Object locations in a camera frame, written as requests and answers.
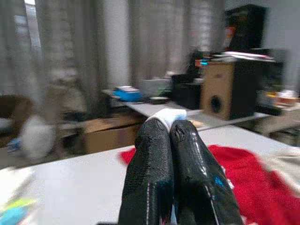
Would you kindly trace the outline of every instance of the wooden speaker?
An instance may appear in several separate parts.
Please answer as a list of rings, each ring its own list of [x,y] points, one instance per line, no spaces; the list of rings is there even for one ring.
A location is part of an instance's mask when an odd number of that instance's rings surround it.
[[[255,112],[257,72],[261,62],[210,62],[205,71],[202,109],[205,114],[232,120]]]

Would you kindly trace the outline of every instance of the curtain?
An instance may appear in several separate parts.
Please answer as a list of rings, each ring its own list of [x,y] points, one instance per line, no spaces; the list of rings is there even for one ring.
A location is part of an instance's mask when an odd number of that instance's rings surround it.
[[[221,50],[224,0],[129,0],[132,83],[185,73],[189,54]]]
[[[76,80],[89,116],[102,112],[106,88],[103,8],[96,0],[36,0],[37,22],[48,82]]]
[[[17,94],[39,104],[37,64],[23,0],[0,1],[1,94]]]
[[[29,97],[43,110],[50,83],[81,90],[91,118],[106,88],[103,7],[97,0],[0,1],[1,94]]]

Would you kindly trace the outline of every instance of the cardboard box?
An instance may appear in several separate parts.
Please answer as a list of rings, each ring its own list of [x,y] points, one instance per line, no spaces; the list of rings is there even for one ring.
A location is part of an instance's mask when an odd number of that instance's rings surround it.
[[[84,131],[86,152],[96,153],[133,145],[144,121],[144,117],[128,114],[86,121]]]

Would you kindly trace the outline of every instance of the table surface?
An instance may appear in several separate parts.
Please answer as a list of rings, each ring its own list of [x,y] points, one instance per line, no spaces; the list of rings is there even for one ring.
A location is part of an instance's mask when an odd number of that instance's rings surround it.
[[[102,92],[111,97],[114,97],[112,90],[102,90]],[[153,105],[153,104],[149,104],[149,103],[134,103],[134,102],[121,102],[121,103],[126,105],[127,107],[139,112],[140,114],[142,114],[146,117],[150,117],[153,114],[155,114],[158,111],[165,109],[165,108],[185,109],[187,111],[187,119],[188,120],[190,120],[190,119],[198,120],[203,123],[202,127],[197,128],[198,131],[222,127],[222,126],[231,125],[231,124],[237,124],[237,123],[251,121],[251,120],[257,120],[260,118],[266,118],[266,117],[270,116],[268,114],[255,112],[253,116],[247,116],[247,117],[235,119],[235,120],[222,120],[217,117],[213,117],[213,116],[204,114],[203,110],[187,109],[187,108],[185,108],[181,105],[178,105],[172,101],[170,101],[166,104],[161,104],[161,105]]]
[[[289,147],[239,127],[199,132],[206,145],[219,144],[269,155]],[[117,222],[126,166],[119,153],[132,146],[33,166],[26,195],[39,199],[37,224],[95,225]]]

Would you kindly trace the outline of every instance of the red cloth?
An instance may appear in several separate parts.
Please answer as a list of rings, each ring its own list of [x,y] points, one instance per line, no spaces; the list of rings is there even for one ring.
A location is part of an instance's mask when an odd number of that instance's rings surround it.
[[[234,185],[233,192],[246,224],[300,225],[300,199],[293,196],[275,172],[264,171],[247,150],[217,145],[209,149]],[[135,148],[122,152],[121,158],[129,164],[134,154]]]
[[[131,150],[121,152],[120,158],[126,165],[128,165],[134,155],[135,155],[135,148],[132,148]]]
——
Return the data above unchanged. Pictures are not part of the copy.

### Result of this task
Object locations in a camera frame, written as requests and answers.
Would you kindly trace the outline of every instance of the wooden speaker?
An instance may appear in several separate parts.
Please answer as a list of rings, each ring its own list of [x,y] points, one instance per line, no spaces; the list of rings is there even for one ring.
A location is part of an instance's mask when an odd number of that instance's rings surround it.
[[[255,112],[257,72],[261,62],[210,62],[205,71],[202,109],[205,114],[232,120]]]

Would you kindly trace the outline of every instance of the curtain?
An instance may appear in several separate parts.
Please answer as a list of rings, each ring its own list of [x,y] points, one instance per line, no spaces; the list of rings is there even for one ring.
A location is part of an instance's mask when an odd number of that instance's rings surround it.
[[[221,50],[224,0],[129,0],[132,83],[185,73],[189,54]]]
[[[76,80],[89,116],[102,112],[106,88],[103,8],[96,0],[36,0],[37,22],[48,82]]]
[[[17,94],[39,104],[37,64],[23,0],[0,1],[1,94]]]
[[[29,97],[43,110],[50,83],[81,90],[91,118],[106,88],[103,7],[97,0],[0,1],[1,94]]]

Would you kindly trace the outline of every instance of the cardboard box?
An instance may appear in several separate parts.
Please answer as a list of rings, each ring its own list of [x,y] points, one instance per line, no spaces; the list of rings is there even for one ring.
A location is part of an instance's mask when an odd number of that instance's rings surround it.
[[[84,131],[86,152],[96,153],[133,145],[144,121],[144,117],[128,114],[86,121]]]

Would you kindly trace the outline of every instance of the table surface?
An instance may appear in several separate parts.
Please answer as a list of rings, each ring its own list of [x,y] points, one instance per line, no spaces; the list of rings is there even for one ring.
A location is part of an instance's mask when an odd number of that instance's rings surround it.
[[[102,92],[111,97],[114,97],[112,90],[102,90]],[[153,105],[153,104],[149,104],[149,103],[134,103],[134,102],[121,102],[121,103],[126,105],[127,107],[139,112],[140,114],[142,114],[146,117],[150,117],[153,114],[155,114],[158,111],[165,109],[165,108],[185,109],[187,111],[187,119],[188,120],[190,120],[190,119],[198,120],[203,123],[202,127],[197,128],[198,131],[222,127],[222,126],[231,125],[231,124],[237,124],[237,123],[251,121],[251,120],[257,120],[260,118],[266,118],[266,117],[270,116],[268,114],[255,112],[253,116],[247,116],[247,117],[235,119],[235,120],[222,120],[217,117],[213,117],[213,116],[204,114],[203,110],[187,109],[187,108],[185,108],[181,105],[178,105],[172,101],[170,101],[166,104],[161,104],[161,105]]]
[[[289,147],[239,127],[199,132],[206,145],[219,144],[269,155]],[[117,222],[126,166],[119,153],[132,146],[33,166],[26,195],[39,199],[37,224],[95,225]]]

Would you kindly trace the outline of every instance of the red cloth?
An instance may appear in several separate parts.
Please answer as a list of rings, each ring its own list of [x,y] points, one instance per line, no spaces; the list of rings is there even for one ring.
A location is part of an instance's mask when an odd number of that instance's rings surround it.
[[[234,185],[233,192],[246,224],[300,225],[300,199],[293,196],[275,172],[264,171],[247,150],[217,145],[209,149]],[[135,148],[122,152],[121,158],[129,164],[134,154]]]
[[[131,150],[121,152],[120,158],[126,165],[128,165],[134,155],[135,155],[135,148],[132,148]]]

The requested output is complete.